Find the probability that the machine will not fail during 5 consecutive 8 hour shifts.

In this modified case should i take Beta value as = 50 * 8 * 5 ?

2. The exponential distribution can be written as $\displaystyle {\lambda}=\frac{1}{\beta}$

So, $\displaystyle {\lambda}e^{{-\lambda}x}$ becomes

$\displaystyle \frac{1}{\beta}e^{\frac{-x}{\beta}}$

Beta is called the scale parameter and lambda the rate parameter.

5-8 hour shifts is 40 hours. The probability it does not break down in this

time can then be found by integrating over 0 to 40 and subtracting from 1

$\displaystyle 1-\frac{1}{50}\int_{0}^{40}e^{\frac{-x}{50}}dx$

Or, if the machine does not break down within 40 hours, then it is sure to breakdown some time after that. Whenever that may be.

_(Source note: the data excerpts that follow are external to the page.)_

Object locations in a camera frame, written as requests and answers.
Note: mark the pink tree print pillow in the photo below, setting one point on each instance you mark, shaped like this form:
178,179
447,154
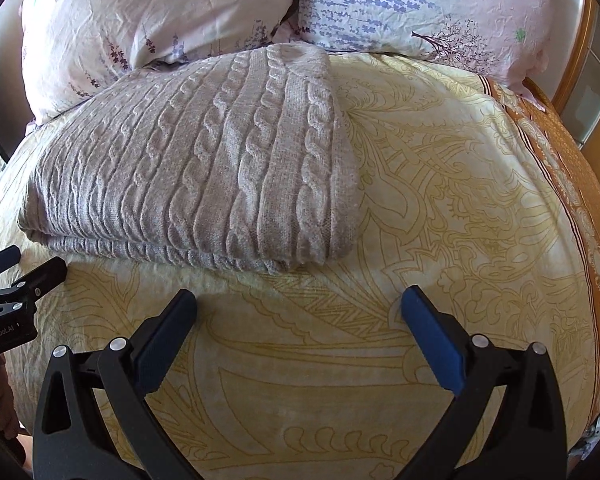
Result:
430,5

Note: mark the person's left hand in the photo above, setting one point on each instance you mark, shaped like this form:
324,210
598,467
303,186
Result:
0,395

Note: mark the yellow patterned bed sheet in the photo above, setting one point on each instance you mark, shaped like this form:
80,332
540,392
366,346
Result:
430,210

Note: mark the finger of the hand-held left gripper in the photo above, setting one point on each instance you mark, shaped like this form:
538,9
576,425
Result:
45,275
2,260

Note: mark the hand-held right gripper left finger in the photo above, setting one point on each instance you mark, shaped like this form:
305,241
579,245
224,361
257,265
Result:
165,345

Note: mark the pink lavender print pillow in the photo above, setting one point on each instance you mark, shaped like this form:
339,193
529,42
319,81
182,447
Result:
130,20

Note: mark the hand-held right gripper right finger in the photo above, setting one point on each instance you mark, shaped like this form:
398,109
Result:
432,340

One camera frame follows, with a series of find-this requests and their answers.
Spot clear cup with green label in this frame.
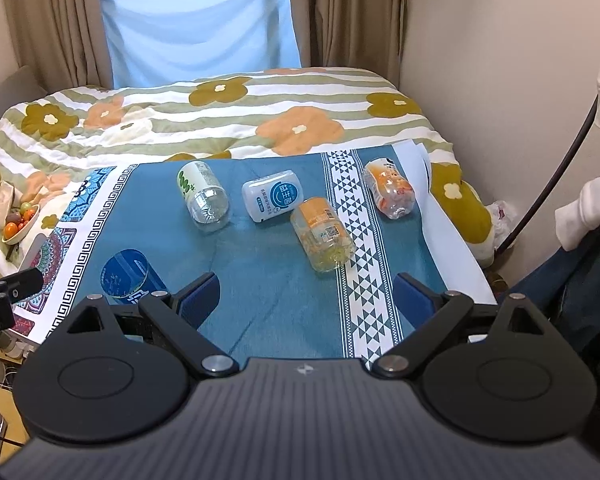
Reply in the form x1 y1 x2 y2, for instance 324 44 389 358
176 160 231 234

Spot clear cup with orange print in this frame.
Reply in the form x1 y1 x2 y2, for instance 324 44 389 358
362 157 417 221

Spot blue patterned tablecloth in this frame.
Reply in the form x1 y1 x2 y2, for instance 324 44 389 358
12 142 498 362

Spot light blue window cloth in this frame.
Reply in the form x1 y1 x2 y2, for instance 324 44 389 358
99 0 304 89

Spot white plastic bag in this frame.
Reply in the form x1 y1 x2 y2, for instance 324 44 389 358
484 200 519 252

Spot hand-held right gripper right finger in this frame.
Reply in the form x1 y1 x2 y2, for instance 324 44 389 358
371 273 552 380

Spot beige curtain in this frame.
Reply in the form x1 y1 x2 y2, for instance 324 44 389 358
0 0 114 97
287 0 409 92

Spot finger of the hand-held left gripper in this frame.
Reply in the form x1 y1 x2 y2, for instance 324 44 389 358
0 267 45 305

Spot clear cup with orange label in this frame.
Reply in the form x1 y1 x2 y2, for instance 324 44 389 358
290 197 357 274

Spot person's white sweater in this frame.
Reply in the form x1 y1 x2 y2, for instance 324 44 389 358
554 22 600 252

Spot floral striped blanket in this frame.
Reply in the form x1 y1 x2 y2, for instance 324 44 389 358
0 67 496 272

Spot person's blue jeans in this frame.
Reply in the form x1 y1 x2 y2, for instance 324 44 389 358
509 239 600 357

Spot bowl of fruit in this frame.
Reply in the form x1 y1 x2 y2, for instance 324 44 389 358
2 202 42 246

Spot black cable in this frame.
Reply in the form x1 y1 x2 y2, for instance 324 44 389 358
495 94 600 257

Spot grey headboard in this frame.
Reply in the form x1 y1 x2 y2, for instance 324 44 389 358
0 64 49 112

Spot blue cup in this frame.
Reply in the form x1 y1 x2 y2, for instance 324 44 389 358
100 248 169 306

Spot white and blue container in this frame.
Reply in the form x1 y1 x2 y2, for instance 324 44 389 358
241 167 306 225

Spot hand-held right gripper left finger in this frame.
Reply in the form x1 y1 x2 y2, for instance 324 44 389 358
66 272 241 380

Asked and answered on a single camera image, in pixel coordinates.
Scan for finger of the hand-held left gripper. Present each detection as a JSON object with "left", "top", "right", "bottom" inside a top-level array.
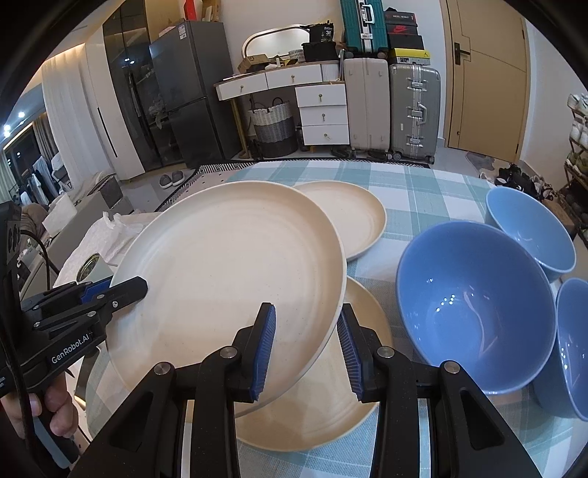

$\displaystyle \frac{1}{50}\int_{40}^{\infty}e^{\frac{-x}{50}}dx$

3. if the no of machine's that fails during 5 consecutive 8 hour shifts may be modeled by a Poisson distribution

what will the value of lambda be

$\displaystyle \lambda = \beta^{-1}$

Reasoning:
If you write your exponential pdf in the form
$\displaystyle f(x)=ae^{-ax}$

Then it models the time to failure of a poisson process with parameter $\displaystyle a$. Your pdf is in that form with $\displaystyle a=1/\beta$

This is why you will often see the exponential distribution written as $\displaystyle exp(\lambda)$. in fact i have never seen $\displaystyle exp(\beta)$ until you asked this question.

5. I would think is a binomial with n=5 (the shifts)
Where p is the probability of not failing during an eight hour period, which you can calculate via the exponential distribution.
But the exponential denisty can be written either way.
So I don't know where the parameter belongs.